Please output exactly the part of the records below that opens with the line containing "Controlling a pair" and closes with the line containing "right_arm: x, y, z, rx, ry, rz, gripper", both lines included, and nothing else.

-------- Listed entries --------

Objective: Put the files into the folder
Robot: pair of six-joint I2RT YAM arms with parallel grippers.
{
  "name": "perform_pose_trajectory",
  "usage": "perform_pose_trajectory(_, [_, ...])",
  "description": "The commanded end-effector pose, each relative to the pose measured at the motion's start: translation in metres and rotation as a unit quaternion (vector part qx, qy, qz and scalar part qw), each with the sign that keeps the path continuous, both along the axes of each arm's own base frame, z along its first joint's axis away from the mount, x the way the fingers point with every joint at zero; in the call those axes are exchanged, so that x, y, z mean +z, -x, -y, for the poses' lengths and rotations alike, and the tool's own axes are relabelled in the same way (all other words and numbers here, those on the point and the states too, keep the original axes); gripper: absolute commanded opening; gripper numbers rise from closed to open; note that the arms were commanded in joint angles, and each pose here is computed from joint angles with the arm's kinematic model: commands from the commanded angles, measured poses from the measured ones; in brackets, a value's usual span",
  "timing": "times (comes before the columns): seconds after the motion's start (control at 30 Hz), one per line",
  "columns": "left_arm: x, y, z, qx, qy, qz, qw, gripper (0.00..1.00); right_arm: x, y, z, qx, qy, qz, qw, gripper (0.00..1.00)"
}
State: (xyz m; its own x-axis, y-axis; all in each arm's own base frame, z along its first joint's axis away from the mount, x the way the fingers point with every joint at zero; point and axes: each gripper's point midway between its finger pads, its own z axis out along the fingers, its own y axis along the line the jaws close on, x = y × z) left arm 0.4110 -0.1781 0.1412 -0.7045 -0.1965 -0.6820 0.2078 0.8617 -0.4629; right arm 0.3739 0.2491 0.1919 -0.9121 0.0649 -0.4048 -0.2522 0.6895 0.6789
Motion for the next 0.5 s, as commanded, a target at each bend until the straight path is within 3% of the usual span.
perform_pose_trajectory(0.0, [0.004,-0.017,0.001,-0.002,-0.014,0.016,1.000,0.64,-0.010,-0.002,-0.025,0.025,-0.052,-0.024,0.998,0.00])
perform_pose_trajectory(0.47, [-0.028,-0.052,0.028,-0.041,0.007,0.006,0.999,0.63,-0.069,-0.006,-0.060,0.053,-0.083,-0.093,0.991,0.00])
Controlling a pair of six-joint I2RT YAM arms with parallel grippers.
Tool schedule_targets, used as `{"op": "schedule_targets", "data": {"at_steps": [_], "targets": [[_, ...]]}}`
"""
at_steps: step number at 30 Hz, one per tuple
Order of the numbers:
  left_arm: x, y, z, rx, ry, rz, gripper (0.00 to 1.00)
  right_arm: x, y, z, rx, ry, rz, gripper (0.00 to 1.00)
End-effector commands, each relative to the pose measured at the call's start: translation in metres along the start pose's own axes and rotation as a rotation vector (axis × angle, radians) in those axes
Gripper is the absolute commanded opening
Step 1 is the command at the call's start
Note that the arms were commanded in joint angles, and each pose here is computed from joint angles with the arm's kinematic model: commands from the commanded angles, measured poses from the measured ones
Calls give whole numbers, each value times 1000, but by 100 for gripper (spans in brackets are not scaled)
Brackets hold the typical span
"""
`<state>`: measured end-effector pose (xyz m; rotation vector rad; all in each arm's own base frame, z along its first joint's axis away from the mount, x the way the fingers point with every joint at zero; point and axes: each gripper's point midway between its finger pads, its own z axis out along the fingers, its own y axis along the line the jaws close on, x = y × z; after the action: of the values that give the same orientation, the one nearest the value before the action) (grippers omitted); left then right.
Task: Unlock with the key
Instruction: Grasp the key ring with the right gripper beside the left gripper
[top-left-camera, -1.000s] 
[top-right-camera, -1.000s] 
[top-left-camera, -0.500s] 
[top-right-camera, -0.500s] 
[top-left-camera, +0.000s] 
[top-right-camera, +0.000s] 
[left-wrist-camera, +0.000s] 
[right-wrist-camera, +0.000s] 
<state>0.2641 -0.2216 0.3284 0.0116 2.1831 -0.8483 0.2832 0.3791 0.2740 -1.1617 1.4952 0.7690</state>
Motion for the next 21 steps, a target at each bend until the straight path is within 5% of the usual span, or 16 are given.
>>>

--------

:: Exercise response ::
Controlling a pair of six-joint I2RT YAM arms with parallel grippers.
Tool schedule_targets, used as `{"op": "schedule_targets", "data": {"at_steps": [_], "targets": [[_, ...]]}}`
"""
at_steps: step number at 30 Hz, one per tuple
Order of the numbers:
  left_arm: x, y, z, rx, ry, rz, gripper (0.00 to 1.00)
  right_arm: x, y, z, rx, ry, rz, gripper (0.00 to 1.00)

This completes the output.